Doctors usually prescribe anticoagulants to patients undergoing hip- or knee-replacement surgery to prevent deep vein clots. They are different from antiplatelet drugs such as Plavix, made by Sanofi and Bristol-Myers Squibb Co., which prevent clots from developing in the arteries and causing heart attacks.

Less Clotting Than Lovenox

Warfarin is sold by New York-based Bristol-Myers Squibb Co. as Coumadin and by several generic-drug companies. Doctors are eager for a safer alternative because the product, first developed as a rat poison, is the second-most-common drug, after insulin, that’s implicated in emergency-room visits for reactions, according to the FDA.

Once-a-day Xarelto showed a more than 50 percent reduction in clotting or deaths when compared with twice-a-day Lovenox across four studies of more than 12,500 patients, according to J&J. Major bleeding, a side effect of anti-clotting drugs, occurred in 0.39 percent of Xarelto patients and 0.21 percent of Lovenox patients. The increase wasn’t statistically significant in J&J’s analysis.

Deaths and Complications

One patient on Xarelto died of gastric bleeding six days into treatment. There were more deaths from cardiovascular complications and pulmonary embolism in the Lovenox group, although that group had no deaths from major bleeding. Hip patients were treated for five weeks and knee patients for two.

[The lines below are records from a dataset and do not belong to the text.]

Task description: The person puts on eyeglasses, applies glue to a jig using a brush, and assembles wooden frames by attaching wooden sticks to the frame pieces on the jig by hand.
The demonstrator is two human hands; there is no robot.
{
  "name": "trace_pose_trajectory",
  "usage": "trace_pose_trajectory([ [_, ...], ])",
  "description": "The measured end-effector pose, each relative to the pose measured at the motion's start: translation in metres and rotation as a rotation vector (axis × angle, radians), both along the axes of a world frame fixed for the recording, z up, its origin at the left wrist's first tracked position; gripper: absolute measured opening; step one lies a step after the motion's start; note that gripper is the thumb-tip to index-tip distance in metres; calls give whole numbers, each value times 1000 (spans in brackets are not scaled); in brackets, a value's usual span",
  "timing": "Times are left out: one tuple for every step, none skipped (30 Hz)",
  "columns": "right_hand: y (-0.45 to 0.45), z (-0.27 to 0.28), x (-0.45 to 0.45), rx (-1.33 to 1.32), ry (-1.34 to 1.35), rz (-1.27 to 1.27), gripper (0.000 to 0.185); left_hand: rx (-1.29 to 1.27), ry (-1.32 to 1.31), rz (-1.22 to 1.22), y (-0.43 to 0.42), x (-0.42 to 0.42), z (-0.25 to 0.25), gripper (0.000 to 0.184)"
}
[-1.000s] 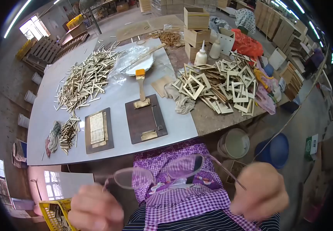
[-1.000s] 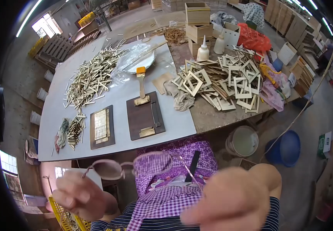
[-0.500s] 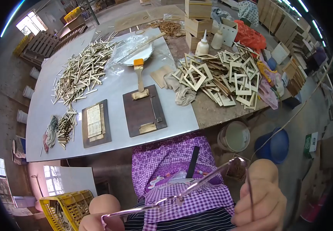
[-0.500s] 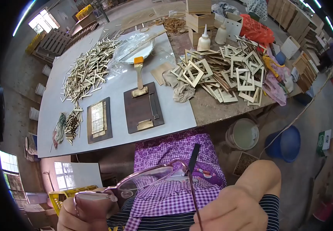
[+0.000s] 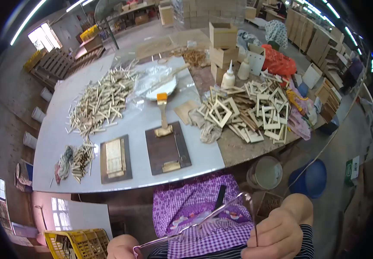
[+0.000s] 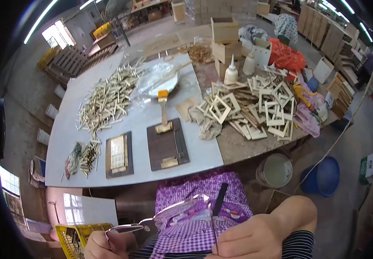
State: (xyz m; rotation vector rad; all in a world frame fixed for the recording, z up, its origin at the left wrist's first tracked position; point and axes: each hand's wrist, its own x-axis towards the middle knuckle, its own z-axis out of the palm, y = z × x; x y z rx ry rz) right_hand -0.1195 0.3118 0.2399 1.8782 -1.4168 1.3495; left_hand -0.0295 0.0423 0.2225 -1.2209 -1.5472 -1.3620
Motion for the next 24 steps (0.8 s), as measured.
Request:
trace_pose_trajectory([
  [1,-1,-2,-45,27,8,10,69,71,53,1,0,-7,6],
  [2,-3,-3,-85,46,14,11,143,132,103,1,-1,-12,5],
  [2,-6,-5,-86,58,4,11,144,143,92,-1,-1,-14,5],
  [0,-12,-7,-162,46,32,12,170,76,137,-6,-1,-15,9],
  [-4,-16,-9,-239,32,62,14,196,8,184,-13,-1,-15,13],
  [-7,-18,-10,-316,15,96,16,220,-64,235,-19,-1,-16,17],
  [-10,-16,-7,-318,13,93,16,218,-67,233,-24,-7,-21,17],
  [-13,-14,-2,-312,-83,10,15,166,-68,243,-29,-19,-28,23],
  [-16,-12,4,-303,-189,-71,15,113,-80,256,-32,-25,-34,30],
  [-16,-9,7,-290,-286,-150,16,112,-96,262,-28,-31,-37,30],
  [-14,-5,7,-289,-299,-148,16,245,-198,317,-19,-37,-39,29],
  [-11,0,4,-204,-285,-149,17,375,-297,372,-14,-40,-39,28],
  [-8,4,1,-119,-268,-150,17,371,-304,375,-14,-40,-39,28],
  [-5,2,1,-76,-264,-151,18,367,-321,385,-13,-40,-39,31],
  [-3,0,0,-32,-260,-153,18,364,-337,395,-12,-40,-40,35],
  [-2,-7,0,-58,-267,-133,12,364,-355,406,-11,-40,-40,39],
  [0,-14,-1,-83,-273,-113,9,366,-363,408,-10,-41,-40,39],
  [0,-18,-1,-108,-276,-94,11,377,-304,380,-9,-43,-37,36],
  [-1,-18,-1,-104,-283,-95,11,388,-245,351,-7,-44,-34,34],
  [-3,-18,-2,-178,-310,-57,9,400,-187,324,-5,-43,-31,31],
  [-6,-17,-3,-254,-336,-19,11,402,-194,326,-1,-43,-26,31],
  [-7,-16,-4,-331,-362,19,16,462,-102,235,5,-41,-21,31],
  [-6,-16,-5,-330,-367,20,16,520,-7,144,9,-39,-16,34],
  [-4,-14,-6,-317,-313,89,16,520,-10,146,11,-36,-11,34],
])
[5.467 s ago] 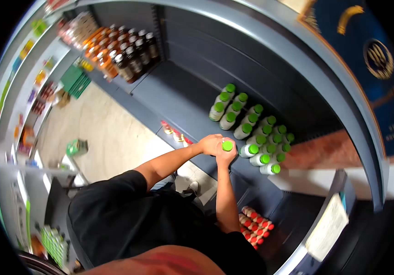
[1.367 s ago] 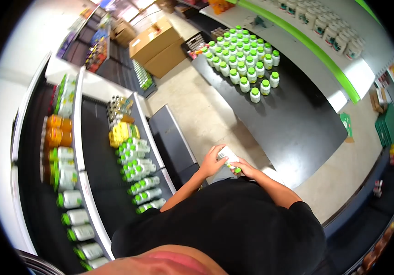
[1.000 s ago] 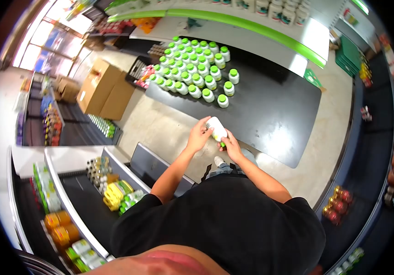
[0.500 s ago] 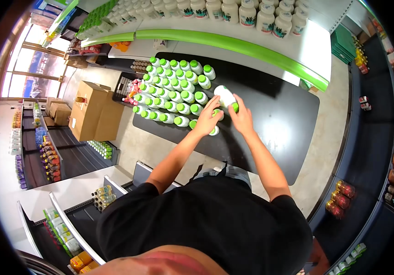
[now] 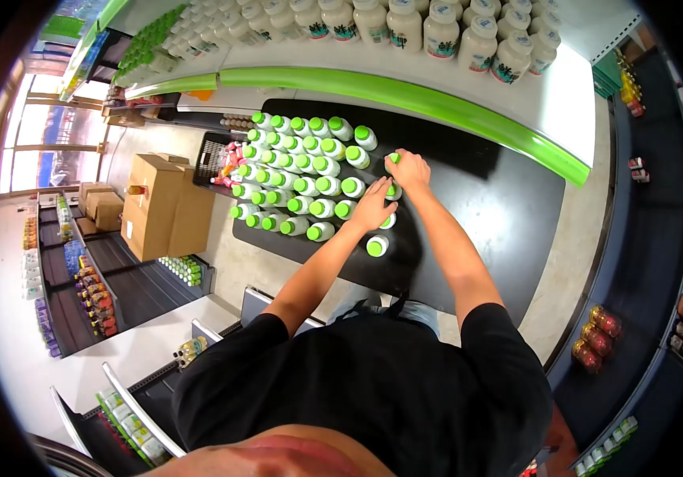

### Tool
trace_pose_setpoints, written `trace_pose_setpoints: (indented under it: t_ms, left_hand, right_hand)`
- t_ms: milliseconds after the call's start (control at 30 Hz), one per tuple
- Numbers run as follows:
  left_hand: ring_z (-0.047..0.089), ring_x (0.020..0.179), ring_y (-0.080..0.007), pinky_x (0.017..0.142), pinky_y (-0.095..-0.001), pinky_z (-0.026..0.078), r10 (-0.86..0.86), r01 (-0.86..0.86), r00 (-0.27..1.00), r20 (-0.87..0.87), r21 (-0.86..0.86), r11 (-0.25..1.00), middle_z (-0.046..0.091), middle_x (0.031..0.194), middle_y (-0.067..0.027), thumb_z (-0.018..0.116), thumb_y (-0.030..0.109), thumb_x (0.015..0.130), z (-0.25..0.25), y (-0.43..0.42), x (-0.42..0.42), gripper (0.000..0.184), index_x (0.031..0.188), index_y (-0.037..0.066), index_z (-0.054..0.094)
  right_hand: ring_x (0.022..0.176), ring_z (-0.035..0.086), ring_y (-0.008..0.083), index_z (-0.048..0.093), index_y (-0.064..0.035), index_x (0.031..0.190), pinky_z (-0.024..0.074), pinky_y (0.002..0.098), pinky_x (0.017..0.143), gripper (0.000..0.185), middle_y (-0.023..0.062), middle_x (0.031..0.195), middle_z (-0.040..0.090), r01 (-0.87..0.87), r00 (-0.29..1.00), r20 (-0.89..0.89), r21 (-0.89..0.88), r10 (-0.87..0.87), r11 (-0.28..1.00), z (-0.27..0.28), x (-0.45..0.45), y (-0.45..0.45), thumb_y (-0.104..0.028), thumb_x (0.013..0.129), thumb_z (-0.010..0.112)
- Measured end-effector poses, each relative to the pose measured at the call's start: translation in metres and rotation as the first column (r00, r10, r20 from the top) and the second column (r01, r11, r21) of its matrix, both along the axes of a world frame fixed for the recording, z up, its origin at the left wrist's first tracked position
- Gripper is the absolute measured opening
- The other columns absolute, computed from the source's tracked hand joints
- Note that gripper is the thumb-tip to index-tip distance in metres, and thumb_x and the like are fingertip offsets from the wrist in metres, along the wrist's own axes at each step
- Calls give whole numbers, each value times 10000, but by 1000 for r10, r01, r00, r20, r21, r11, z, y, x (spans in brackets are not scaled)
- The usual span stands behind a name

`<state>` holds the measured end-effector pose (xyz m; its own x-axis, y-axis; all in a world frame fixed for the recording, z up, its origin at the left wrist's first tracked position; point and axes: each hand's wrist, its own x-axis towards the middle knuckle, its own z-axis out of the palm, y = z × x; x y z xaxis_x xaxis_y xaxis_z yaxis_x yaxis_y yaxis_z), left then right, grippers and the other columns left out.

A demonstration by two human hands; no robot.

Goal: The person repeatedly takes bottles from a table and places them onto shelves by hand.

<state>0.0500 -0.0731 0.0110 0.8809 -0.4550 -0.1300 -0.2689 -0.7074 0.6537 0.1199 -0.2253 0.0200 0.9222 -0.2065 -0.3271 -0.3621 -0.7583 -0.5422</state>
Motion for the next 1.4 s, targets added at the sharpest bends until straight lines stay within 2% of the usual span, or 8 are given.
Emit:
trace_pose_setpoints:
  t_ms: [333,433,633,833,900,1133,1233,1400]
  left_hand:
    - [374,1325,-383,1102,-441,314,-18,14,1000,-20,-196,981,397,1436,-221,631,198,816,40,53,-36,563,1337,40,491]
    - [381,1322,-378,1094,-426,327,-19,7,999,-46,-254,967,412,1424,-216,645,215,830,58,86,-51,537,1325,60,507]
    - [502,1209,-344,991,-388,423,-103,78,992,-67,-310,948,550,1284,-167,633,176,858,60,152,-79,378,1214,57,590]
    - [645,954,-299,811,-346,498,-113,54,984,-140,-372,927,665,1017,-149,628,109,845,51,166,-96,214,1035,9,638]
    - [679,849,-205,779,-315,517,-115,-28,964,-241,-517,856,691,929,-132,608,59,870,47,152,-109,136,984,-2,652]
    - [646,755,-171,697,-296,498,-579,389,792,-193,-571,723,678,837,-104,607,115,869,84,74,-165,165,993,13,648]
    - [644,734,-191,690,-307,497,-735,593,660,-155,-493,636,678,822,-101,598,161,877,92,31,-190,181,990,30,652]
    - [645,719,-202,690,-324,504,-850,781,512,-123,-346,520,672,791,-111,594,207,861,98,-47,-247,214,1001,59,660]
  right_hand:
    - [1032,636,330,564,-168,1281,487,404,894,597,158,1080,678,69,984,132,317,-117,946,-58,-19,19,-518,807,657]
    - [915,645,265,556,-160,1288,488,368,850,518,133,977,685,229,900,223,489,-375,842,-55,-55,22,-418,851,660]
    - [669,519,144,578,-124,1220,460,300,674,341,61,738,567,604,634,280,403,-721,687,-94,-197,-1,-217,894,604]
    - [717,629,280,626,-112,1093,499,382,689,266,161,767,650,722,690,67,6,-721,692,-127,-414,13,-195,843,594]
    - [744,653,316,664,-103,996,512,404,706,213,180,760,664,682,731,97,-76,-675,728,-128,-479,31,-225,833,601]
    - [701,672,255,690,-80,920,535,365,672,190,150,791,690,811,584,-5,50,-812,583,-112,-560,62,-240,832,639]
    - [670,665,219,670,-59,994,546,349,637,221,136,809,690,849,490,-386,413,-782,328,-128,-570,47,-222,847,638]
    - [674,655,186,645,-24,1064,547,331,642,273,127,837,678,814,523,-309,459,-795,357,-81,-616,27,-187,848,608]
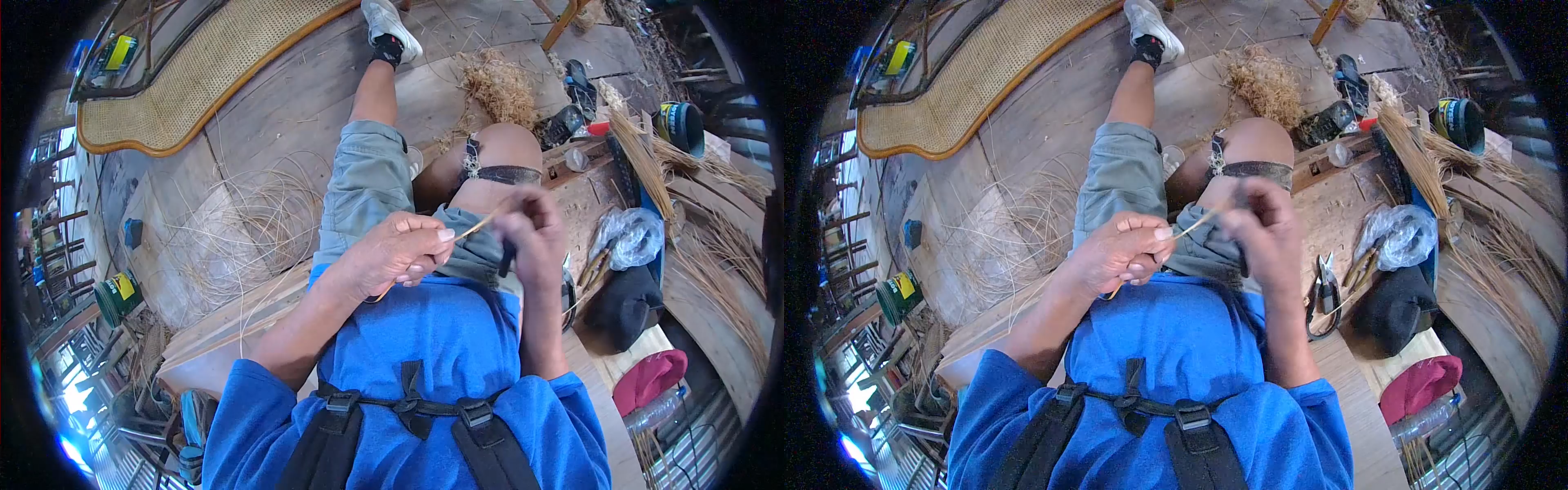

The FDA has requested a low-dose Xarelto tablet for patients with impaired liver or kidney functioning or those on other medications that may increase the risk of side effects. J&J said today that it is working on that with the FDA.

Lovenox was approved in 1993 and is Sanofi’s biggest product with U.S. sales of 1.63 billion euros ($2.39 billion) last year. Not all of that market would be vulnerable to competition with Xarelto at first, since Lovenox is also approved for patients at risk for venous clots because of abdominal surgery or an acute illness that severely restricts mobility.

Sanofi fell 4 cents to 41.76 euros today in its hometown of Paris.

Paul Chew, Sanofi’s head of U.S. research and development, said injections are better than pills for some hospital patients, including those recovering from abdominal surgery.

“If you really want to make sure patients get their medication in a hospital, the injection is ideal,” Chew said in a March 13 phone interview. “That’s one way of assuring the dose is totally administered.”

The FDA is scheduled to decide on Xarelto by May 28. The agency usually follows the recommendations of its advisory panels, though it isn’t required to do so. Bayer, which has marketing rights outside the U.S., won Canadian approval in September and European approval in October.